*TASK:*
What you give must be exactly the lines of the material from the first through the line that contains "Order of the", inclusive, and no others.

** DATASET EXCERPT follows **

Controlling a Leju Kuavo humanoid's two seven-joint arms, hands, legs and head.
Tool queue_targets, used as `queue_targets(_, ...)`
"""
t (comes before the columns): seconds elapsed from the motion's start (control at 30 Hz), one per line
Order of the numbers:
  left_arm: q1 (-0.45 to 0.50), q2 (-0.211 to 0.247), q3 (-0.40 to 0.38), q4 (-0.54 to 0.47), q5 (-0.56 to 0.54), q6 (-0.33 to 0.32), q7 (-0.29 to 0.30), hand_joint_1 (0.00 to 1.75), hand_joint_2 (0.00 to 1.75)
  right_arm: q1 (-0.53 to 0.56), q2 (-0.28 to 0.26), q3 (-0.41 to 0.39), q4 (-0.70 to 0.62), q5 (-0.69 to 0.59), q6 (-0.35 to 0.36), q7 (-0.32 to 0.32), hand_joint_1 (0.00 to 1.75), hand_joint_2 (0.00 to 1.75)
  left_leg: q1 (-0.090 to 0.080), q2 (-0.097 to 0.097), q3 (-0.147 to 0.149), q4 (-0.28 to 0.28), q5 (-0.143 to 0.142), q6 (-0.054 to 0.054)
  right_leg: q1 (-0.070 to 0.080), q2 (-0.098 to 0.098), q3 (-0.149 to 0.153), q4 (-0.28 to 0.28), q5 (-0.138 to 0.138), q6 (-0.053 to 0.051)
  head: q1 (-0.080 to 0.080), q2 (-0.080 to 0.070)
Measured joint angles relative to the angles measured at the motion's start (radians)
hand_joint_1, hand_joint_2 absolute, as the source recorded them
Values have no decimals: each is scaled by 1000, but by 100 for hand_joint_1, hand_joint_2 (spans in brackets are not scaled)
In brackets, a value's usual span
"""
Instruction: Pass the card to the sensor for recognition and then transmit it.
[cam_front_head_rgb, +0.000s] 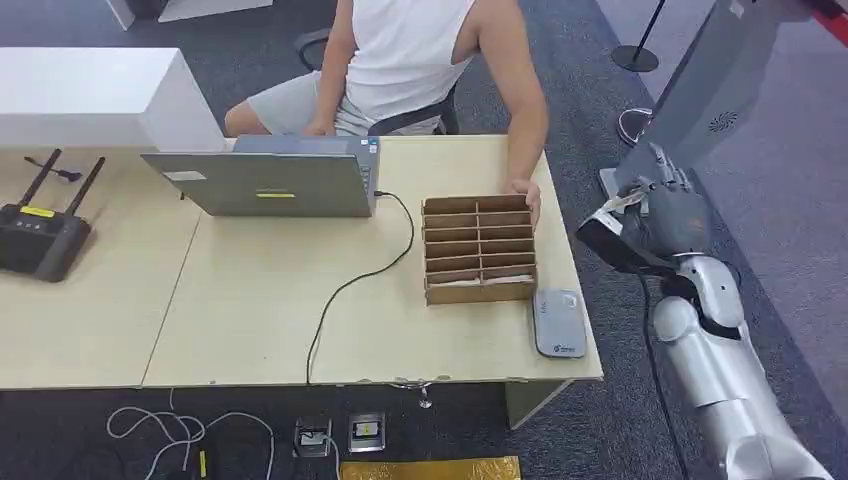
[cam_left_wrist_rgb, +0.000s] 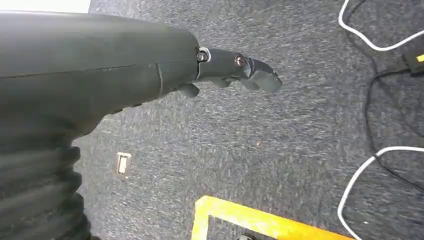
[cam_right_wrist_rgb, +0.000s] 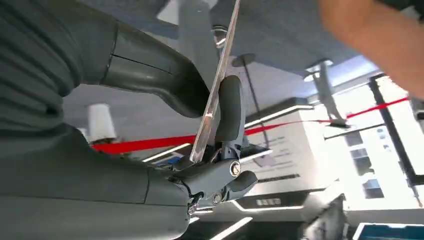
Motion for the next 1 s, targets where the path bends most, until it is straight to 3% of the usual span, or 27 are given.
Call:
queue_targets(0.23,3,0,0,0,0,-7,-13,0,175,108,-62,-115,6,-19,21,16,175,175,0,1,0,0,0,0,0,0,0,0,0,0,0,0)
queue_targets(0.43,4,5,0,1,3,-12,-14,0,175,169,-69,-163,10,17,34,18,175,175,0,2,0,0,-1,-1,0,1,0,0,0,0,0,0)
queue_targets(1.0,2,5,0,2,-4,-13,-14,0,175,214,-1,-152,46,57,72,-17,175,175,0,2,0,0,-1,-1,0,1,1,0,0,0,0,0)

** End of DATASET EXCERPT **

*FINISHED TASK:*
Controlling a Leju Kuavo humanoid's two seven-joint arms, hands, legs and head.
Tool queue_targets, used as `queue_targets(_, ...)`
"""
t (comes before the columns): seconds elapsed from the motion's start (control at 30 Hz), one per line
Order of the numbers:

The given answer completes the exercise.